В «Коффин хаузе», на Красносельской, у вокзалов, подсели двое, смутные знакомые знакомых. Бледный крысенок с гнилыми зубами, звавшийся Хохлом, и загорелый, красивый парень в рабочем комбинезоне с замазученными коленями, белозубый, с короткой стрижкой, пышным чубом и родинкой, похожей на прилипшую к шее кругляшку изюма. Имя его Али сразу забыл, но он, зараза, так был убедителен, что Алишер согласился еще до того, как тот рот раскрыл.

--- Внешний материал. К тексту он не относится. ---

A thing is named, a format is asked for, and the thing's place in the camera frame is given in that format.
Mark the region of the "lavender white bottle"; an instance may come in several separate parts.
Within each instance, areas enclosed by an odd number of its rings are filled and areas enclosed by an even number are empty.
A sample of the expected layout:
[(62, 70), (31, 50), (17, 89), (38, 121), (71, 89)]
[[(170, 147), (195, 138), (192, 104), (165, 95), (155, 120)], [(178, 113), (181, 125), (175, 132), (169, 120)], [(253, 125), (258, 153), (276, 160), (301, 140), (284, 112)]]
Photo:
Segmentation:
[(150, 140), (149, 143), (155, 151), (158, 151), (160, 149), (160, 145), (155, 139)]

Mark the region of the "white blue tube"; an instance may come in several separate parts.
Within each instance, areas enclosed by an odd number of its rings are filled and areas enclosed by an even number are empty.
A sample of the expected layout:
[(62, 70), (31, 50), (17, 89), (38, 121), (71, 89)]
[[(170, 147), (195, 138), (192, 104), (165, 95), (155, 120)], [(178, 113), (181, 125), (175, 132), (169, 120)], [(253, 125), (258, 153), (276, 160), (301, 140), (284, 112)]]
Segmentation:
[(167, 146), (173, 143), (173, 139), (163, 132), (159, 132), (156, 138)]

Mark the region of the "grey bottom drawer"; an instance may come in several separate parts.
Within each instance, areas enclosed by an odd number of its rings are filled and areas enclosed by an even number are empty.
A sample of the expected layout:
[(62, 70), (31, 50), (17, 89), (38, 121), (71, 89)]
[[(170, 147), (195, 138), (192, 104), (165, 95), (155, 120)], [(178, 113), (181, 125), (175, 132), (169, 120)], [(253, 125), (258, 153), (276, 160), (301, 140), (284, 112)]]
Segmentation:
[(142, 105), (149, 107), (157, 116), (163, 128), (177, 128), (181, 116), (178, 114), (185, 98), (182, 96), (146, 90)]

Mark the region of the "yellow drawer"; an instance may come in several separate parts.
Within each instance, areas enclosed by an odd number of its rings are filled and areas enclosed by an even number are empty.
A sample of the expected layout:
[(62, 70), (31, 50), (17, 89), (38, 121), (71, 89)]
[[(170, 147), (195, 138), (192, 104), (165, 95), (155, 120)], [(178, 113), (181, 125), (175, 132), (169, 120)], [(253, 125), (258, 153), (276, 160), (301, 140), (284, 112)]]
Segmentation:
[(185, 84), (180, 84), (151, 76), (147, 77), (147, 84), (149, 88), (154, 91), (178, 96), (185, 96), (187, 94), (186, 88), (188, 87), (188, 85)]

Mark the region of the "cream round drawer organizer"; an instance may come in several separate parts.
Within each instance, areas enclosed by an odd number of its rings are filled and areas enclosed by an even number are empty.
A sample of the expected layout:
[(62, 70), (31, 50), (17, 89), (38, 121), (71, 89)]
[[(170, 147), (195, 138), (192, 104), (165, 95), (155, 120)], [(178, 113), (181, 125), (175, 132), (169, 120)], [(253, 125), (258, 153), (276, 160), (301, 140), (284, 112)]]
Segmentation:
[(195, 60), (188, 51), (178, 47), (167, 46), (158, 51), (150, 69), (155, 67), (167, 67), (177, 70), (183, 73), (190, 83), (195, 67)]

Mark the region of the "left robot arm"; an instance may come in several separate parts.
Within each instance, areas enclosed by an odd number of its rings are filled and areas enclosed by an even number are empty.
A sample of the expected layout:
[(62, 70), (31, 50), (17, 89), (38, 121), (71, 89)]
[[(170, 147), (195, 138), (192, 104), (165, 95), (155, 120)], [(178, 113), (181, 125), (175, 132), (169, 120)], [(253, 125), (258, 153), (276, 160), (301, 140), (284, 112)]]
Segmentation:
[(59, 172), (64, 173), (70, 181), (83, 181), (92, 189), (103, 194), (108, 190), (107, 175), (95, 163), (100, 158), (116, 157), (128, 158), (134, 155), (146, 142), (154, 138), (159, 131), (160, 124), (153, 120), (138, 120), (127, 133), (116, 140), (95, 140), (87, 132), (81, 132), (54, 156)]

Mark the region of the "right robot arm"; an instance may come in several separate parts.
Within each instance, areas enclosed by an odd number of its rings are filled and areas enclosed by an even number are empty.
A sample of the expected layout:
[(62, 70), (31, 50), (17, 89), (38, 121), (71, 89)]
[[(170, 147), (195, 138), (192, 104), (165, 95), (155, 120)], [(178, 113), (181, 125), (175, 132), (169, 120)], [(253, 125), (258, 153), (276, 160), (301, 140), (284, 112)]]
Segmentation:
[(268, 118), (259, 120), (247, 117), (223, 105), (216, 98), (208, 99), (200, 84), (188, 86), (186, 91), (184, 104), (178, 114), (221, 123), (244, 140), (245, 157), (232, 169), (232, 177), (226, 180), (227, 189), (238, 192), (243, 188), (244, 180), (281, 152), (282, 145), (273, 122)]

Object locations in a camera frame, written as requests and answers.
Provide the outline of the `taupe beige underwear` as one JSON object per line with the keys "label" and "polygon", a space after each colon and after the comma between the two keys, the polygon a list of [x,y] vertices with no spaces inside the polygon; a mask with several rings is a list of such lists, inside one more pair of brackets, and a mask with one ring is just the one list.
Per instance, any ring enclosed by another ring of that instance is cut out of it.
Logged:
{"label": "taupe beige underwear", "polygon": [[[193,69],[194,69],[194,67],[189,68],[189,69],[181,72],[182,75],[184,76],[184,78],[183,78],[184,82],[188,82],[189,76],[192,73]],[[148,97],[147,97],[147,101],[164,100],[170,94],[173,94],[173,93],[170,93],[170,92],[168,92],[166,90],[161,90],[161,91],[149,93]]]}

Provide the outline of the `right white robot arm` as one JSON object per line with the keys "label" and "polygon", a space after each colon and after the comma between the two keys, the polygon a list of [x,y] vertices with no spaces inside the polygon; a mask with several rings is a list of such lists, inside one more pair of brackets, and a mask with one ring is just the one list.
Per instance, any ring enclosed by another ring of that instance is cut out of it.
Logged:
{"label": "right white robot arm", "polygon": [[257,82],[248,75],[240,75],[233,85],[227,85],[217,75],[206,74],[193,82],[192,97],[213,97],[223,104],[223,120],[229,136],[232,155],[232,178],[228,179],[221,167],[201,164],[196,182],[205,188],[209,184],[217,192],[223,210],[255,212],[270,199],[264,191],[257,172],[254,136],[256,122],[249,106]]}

Алишер стал разводящим. Подлость и злоба, сопровождавшие его с первого дня жизни, не сумели стереть с его лица улыбки и вытравить из глаз огоньки радостной сумасшедшинки. Он тормозил машины, забалтывал, а Хохол прыгал сзади, приставлял к шее водилы пушку.

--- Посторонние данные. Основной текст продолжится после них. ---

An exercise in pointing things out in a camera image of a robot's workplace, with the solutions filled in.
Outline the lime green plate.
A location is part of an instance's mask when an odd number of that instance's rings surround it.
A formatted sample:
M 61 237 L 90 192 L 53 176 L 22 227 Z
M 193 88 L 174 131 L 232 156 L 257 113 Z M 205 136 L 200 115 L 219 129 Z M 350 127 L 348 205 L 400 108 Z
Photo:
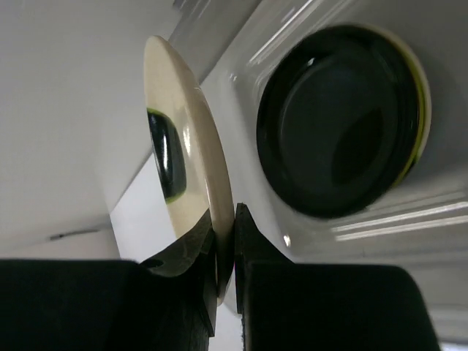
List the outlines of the lime green plate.
M 409 143 L 407 144 L 407 149 L 409 151 L 407 152 L 407 155 L 405 156 L 404 164 L 401 166 L 401 169 L 399 170 L 399 172 L 396 174 L 396 176 L 393 179 L 393 183 L 390 186 L 391 188 L 400 184 L 403 181 L 403 179 L 407 176 L 407 174 L 410 172 L 410 170 L 417 163 L 414 161 L 413 158 L 415 157 L 417 142 L 420 141 L 422 131 L 423 131 L 422 115 L 419 112 L 419 102 L 422 96 L 420 95 L 420 92 L 416 86 L 416 83 L 413 79 L 413 75 L 412 75 L 411 81 L 414 83 L 414 86 L 415 86 L 414 90 L 416 92 L 416 103 L 415 103 L 416 111 L 409 116 L 411 124 L 409 127 L 407 127 L 406 132 L 411 132 L 412 134 L 414 134 L 414 136 L 411 136 L 409 138 Z

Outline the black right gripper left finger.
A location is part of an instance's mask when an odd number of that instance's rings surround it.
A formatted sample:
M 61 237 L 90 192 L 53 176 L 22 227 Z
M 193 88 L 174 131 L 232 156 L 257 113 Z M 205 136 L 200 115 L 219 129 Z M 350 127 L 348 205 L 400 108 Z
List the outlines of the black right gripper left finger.
M 2 260 L 3 350 L 207 350 L 215 332 L 209 214 L 128 260 Z

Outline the cream plate with green patch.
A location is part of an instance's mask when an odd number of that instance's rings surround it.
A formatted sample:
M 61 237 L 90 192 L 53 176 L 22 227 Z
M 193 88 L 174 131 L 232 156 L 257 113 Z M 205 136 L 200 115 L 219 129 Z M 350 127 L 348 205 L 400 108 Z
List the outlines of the cream plate with green patch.
M 417 142 L 415 157 L 413 158 L 417 162 L 426 147 L 431 128 L 432 103 L 429 81 L 419 58 L 404 40 L 386 29 L 377 29 L 377 32 L 389 40 L 401 52 L 402 56 L 405 57 L 407 65 L 412 71 L 416 86 L 422 96 L 419 102 L 419 112 L 422 115 L 423 131 L 420 141 Z

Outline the clear plastic bin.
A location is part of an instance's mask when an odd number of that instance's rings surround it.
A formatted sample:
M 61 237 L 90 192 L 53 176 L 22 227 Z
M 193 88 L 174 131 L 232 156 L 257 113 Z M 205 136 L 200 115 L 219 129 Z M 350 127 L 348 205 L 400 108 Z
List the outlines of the clear plastic bin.
M 397 265 L 439 341 L 467 345 L 467 3 L 263 1 L 201 86 L 150 38 L 168 117 L 111 221 L 144 260 L 206 210 L 248 205 L 299 263 Z

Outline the black glossy plate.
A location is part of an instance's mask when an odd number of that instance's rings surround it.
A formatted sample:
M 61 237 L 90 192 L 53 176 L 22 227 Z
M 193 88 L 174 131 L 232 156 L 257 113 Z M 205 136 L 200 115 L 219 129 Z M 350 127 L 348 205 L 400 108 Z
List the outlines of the black glossy plate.
M 357 213 L 385 194 L 409 151 L 416 111 L 401 52 L 375 28 L 329 26 L 295 45 L 270 76 L 257 151 L 272 190 L 319 219 Z

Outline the cream plate with black patch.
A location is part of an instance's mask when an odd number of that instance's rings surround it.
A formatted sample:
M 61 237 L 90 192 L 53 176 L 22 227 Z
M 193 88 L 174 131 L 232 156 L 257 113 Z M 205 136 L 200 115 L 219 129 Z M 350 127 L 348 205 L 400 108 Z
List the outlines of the cream plate with black patch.
M 194 73 L 160 36 L 146 41 L 143 81 L 154 159 L 175 236 L 188 233 L 209 214 L 218 302 L 223 303 L 233 269 L 235 211 L 214 118 Z

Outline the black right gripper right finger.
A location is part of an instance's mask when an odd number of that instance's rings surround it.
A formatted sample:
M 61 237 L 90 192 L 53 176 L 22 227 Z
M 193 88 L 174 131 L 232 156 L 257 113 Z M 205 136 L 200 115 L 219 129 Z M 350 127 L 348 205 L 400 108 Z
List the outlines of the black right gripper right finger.
M 423 296 L 403 268 L 294 263 L 243 203 L 234 236 L 245 350 L 439 349 Z

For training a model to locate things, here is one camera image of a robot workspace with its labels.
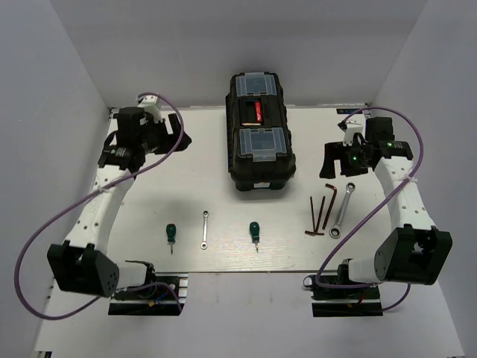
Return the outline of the green stubby screwdriver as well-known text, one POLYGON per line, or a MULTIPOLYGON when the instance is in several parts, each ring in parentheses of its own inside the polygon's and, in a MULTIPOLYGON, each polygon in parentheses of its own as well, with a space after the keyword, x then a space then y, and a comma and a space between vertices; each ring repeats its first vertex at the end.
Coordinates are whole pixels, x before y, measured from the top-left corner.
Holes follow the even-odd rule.
POLYGON ((170 246, 170 252, 171 254, 174 253, 174 244, 176 242, 176 233, 177 233, 177 228, 175 224, 167 224, 165 228, 166 236, 167 236, 167 242, 170 246))
POLYGON ((251 222, 249 225, 249 231, 252 239, 252 243, 256 247, 256 251, 259 251, 259 234, 260 234, 260 226, 258 222, 251 222))

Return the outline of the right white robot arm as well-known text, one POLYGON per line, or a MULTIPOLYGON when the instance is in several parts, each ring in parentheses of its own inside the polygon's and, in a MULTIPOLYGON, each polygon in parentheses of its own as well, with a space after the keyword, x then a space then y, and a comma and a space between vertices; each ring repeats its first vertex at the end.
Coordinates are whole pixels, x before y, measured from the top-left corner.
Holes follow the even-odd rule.
POLYGON ((391 220, 391 232, 366 259, 346 259, 337 278, 328 283, 351 298, 364 287, 382 282, 432 285, 437 280, 452 247, 449 232, 438 230, 420 196, 410 145, 394 136, 390 117, 373 117, 361 125, 344 119, 340 142, 325 145, 320 177, 335 178, 335 162, 346 177, 372 170, 378 178, 391 220))

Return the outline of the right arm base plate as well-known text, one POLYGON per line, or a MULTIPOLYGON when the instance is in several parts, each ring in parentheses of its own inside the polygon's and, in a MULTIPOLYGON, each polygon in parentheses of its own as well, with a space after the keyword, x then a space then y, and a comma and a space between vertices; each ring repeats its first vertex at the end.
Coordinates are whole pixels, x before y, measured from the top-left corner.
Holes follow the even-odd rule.
POLYGON ((382 316, 382 303, 377 287, 362 289, 329 289, 316 284, 315 275, 303 279, 311 292, 314 318, 350 318, 382 316))

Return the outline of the small silver ratchet wrench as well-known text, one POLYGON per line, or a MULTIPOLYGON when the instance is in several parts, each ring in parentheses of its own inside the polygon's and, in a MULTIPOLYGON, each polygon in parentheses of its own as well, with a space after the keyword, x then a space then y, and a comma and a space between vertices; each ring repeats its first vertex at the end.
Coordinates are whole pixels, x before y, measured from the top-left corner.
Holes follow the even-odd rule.
POLYGON ((207 229, 208 229, 208 218, 209 218, 209 211, 203 211, 203 236, 202 236, 202 243, 200 244, 200 248, 202 250, 206 250, 207 245, 207 229))

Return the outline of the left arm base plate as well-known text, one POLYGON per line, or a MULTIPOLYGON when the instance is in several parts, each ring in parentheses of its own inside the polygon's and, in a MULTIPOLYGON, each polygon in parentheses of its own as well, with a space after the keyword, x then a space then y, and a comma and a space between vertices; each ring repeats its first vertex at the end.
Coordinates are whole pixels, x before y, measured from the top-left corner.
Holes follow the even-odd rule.
POLYGON ((186 303, 188 274, 156 273, 155 281, 169 286, 152 286, 141 291, 119 291, 110 299, 110 316, 179 316, 186 303))

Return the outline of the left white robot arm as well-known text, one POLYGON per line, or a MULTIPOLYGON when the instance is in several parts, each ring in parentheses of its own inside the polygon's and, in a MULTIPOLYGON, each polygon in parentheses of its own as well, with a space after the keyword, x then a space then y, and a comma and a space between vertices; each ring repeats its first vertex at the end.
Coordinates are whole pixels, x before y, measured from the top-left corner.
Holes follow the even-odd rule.
POLYGON ((104 140, 92 197, 62 244, 53 244, 48 263, 65 292, 111 297, 132 287, 140 297, 157 290, 154 266, 141 260, 115 263, 107 256, 110 232, 121 204, 149 154, 171 154, 192 142, 175 113, 162 117, 152 107, 123 107, 117 128, 104 140))

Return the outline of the large silver ratchet wrench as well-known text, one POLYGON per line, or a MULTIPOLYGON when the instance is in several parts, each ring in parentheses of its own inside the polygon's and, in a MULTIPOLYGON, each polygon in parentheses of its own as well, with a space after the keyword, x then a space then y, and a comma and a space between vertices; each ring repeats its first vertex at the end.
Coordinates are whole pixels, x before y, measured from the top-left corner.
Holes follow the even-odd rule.
POLYGON ((352 193, 354 192, 355 188, 356 188, 356 185, 353 182, 349 182, 346 185, 344 198, 343 198, 343 201, 341 203, 340 209, 338 211, 338 215, 336 217, 335 223, 329 230, 329 235, 333 239, 339 239, 340 236, 341 236, 342 221, 344 220, 344 216, 345 216, 346 211, 347 211, 347 206, 350 202, 350 197, 351 197, 352 193))

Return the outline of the black plastic toolbox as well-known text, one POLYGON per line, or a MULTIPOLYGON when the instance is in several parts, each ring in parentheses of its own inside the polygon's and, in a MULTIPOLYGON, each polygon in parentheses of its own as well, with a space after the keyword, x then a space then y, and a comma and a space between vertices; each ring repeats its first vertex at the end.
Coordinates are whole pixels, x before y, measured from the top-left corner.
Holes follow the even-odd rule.
POLYGON ((296 172, 296 156, 278 75, 232 76, 225 104, 227 170, 236 189, 283 189, 296 172))

Все ехали. Все до единого. Никто не выпрыгнул. Ехали как бараны. Убегая, благодарили, что живы.
А потом — ба-бах, стыдное воспоминание, словно кто-то ведет ржавым скребком по внутренностям: мужик стоит на коленях, тянет дрожащие руки к Хохлу, как грешник, коснуться святого, а Хохол сует ему в рот пушку, и Алишер дергается с криком, но второй, загорелый, с изюмом на шее, обжигает его взглядом, как огнем из сопла ракеты — и Алишер стоит.

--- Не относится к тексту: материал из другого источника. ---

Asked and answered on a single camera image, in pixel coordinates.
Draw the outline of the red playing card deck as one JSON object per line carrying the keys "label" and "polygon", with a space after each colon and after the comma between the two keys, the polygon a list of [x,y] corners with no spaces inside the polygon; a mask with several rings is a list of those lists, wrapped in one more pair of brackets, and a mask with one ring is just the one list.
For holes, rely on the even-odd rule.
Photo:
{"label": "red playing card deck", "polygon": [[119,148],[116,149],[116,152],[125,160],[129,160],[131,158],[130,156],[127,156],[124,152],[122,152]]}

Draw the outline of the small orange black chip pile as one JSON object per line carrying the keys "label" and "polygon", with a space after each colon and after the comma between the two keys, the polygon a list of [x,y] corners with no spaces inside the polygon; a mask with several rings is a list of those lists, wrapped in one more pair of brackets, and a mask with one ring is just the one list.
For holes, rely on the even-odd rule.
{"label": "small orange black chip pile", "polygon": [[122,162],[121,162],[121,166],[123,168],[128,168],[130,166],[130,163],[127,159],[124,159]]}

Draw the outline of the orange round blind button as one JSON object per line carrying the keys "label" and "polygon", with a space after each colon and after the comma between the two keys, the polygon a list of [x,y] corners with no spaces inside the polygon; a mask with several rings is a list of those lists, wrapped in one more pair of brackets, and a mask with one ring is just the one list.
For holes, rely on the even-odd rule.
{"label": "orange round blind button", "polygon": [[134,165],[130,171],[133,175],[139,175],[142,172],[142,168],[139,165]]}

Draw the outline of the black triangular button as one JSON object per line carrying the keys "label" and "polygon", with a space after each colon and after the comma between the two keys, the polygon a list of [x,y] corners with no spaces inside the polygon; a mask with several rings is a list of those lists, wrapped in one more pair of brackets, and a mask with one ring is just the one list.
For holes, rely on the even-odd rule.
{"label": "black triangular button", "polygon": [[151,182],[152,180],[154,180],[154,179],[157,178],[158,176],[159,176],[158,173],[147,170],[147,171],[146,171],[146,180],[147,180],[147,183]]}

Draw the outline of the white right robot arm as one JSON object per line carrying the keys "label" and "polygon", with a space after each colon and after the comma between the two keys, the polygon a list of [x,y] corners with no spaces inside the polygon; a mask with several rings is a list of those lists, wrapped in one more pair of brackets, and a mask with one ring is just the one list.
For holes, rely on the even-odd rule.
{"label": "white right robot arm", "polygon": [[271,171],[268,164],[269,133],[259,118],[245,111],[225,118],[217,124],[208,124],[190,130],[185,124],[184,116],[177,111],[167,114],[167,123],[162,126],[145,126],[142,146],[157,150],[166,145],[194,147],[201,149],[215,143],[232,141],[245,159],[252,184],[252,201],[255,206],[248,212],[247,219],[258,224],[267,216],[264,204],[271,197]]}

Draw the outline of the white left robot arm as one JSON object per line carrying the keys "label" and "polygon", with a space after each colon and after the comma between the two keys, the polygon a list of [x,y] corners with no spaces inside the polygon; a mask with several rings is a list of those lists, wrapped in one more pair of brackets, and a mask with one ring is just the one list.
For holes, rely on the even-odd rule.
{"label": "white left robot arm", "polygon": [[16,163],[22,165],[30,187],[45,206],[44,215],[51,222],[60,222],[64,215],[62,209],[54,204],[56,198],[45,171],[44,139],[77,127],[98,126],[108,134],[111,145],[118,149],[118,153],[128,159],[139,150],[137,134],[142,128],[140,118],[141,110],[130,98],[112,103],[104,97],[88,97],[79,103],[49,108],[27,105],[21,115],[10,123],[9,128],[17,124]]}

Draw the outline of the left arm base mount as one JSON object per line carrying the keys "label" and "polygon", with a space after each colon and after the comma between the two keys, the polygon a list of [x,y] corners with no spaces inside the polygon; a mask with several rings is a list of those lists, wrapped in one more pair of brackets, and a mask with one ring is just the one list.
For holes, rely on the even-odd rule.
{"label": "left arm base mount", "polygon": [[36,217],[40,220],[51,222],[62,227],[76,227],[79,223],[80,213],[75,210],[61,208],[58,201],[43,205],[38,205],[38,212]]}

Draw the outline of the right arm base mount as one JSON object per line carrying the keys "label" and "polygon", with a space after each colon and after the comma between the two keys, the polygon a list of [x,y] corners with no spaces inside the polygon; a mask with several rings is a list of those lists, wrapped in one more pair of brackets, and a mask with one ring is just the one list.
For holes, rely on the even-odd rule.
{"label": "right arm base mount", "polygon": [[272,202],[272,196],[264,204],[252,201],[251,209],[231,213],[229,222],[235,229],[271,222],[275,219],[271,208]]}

Никогда больше не свяжется с этими мудаками. Мужика можно было просто припугнуть. Жалко его, нормальный мужик — не заплывший жиром баблоид с маленькими глазками и валиками на бритом затылке.
Потом ехали в его машине и, слушая его музыку, курили его сигареты. В Домодедове, на гаражах, сдали машину Хамитову, он сразу расплатился, предложил затариться в счет денег с его склада: мобильники, гайки, брюлики, тряпье.
— Бери курточку, «Дольче»!
— Хамитов, ну тебя в жопу с твоим курточками! Краденая, сто очков.
Алишер взял деньги, но они елозили по его душе, как надетая задом наперед и упирающаяся швом в шею майка. Успокоился, когда сунул всю пачку выводку цыганчат у Бирюлево-Пассажирской. И уже дома нащупал в кармане ай-под мужика.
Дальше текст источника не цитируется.